Set down exactly the lines from the one containing "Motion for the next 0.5" through the last line of the records below, both included, and nothing else.

Stored dataset items:
# # # #

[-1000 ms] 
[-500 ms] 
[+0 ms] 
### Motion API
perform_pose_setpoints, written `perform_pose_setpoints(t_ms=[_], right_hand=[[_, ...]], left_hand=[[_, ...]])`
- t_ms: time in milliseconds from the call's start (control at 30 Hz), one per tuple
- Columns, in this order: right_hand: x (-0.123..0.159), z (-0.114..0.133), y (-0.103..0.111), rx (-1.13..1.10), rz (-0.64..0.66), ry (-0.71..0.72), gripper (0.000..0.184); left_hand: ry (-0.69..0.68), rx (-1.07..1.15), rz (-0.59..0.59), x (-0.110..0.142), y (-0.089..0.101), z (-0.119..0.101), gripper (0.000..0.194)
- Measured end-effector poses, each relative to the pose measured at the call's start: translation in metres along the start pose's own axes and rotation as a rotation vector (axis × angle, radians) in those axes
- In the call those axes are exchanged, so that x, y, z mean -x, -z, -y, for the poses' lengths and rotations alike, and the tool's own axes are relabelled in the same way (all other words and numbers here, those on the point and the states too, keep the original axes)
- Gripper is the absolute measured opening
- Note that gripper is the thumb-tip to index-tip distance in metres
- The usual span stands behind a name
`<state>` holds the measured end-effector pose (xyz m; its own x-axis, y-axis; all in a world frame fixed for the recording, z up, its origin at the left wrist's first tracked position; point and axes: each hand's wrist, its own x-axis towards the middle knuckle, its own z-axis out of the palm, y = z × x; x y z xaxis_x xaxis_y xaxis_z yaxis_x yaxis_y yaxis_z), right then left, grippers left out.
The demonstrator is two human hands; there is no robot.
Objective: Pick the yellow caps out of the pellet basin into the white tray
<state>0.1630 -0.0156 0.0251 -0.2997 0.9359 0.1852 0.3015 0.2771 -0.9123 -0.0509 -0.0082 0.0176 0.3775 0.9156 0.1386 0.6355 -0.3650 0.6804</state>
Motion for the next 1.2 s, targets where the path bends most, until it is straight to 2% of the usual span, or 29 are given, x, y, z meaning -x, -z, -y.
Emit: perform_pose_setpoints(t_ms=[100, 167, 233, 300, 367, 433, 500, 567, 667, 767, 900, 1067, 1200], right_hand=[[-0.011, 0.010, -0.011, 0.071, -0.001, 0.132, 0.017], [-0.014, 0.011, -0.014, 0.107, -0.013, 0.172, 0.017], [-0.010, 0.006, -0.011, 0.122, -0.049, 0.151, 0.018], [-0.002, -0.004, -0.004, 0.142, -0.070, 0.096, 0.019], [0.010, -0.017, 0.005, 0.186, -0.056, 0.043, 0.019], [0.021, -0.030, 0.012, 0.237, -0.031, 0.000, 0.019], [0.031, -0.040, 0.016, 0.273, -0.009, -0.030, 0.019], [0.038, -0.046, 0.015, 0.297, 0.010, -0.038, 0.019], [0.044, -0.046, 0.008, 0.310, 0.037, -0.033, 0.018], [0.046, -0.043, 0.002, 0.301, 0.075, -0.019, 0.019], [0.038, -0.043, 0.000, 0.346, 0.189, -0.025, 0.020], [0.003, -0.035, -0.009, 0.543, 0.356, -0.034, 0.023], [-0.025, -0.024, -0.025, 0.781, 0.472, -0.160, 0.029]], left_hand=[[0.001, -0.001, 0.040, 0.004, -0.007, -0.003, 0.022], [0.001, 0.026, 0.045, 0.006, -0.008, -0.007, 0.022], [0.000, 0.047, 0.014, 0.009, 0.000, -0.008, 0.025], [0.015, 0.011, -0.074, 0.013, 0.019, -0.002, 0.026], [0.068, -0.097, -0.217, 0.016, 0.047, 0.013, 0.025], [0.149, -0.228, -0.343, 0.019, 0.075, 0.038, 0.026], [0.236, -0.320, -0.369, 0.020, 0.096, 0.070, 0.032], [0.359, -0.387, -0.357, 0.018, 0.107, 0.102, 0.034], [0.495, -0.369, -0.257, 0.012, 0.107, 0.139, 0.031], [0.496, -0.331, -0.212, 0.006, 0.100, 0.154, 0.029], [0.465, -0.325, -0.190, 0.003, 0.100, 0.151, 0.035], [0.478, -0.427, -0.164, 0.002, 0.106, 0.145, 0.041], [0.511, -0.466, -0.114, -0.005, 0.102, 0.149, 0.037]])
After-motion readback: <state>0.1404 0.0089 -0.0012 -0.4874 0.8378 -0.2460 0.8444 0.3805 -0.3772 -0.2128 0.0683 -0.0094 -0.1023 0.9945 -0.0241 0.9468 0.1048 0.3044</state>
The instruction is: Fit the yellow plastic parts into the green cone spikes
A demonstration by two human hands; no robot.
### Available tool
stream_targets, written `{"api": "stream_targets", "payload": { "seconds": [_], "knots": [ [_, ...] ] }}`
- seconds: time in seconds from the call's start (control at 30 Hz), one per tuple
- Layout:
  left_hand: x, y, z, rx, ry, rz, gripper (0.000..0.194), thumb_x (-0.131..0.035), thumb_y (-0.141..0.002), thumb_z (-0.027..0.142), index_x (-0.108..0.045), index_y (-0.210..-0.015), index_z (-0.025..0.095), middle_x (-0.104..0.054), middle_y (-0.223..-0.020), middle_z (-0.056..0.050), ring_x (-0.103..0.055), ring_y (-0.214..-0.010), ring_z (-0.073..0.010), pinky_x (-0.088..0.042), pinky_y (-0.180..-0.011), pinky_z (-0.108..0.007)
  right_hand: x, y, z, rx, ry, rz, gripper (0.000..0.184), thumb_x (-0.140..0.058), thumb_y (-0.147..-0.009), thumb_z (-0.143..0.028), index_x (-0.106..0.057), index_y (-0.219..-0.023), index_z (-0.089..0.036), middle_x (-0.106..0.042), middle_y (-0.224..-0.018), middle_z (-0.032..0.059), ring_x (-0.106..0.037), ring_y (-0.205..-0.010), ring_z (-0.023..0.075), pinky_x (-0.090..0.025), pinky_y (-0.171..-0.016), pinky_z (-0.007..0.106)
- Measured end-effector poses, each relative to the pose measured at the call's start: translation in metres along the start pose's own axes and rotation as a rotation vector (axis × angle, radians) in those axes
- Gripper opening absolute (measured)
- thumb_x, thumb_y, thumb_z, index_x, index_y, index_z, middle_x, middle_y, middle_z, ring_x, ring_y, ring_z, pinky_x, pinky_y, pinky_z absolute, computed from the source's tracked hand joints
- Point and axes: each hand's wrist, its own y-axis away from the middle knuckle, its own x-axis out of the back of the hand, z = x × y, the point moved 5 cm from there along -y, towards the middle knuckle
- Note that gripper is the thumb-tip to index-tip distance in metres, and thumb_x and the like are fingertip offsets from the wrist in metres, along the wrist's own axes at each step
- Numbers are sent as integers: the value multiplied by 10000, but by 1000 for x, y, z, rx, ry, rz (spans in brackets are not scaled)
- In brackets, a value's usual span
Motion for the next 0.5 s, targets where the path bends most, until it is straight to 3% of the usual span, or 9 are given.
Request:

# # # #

Result for this task:
Motion for the next 0.5 s, targets where the path bends most, until it is straight to 3% of the usual span, or 9 are given.
Request:

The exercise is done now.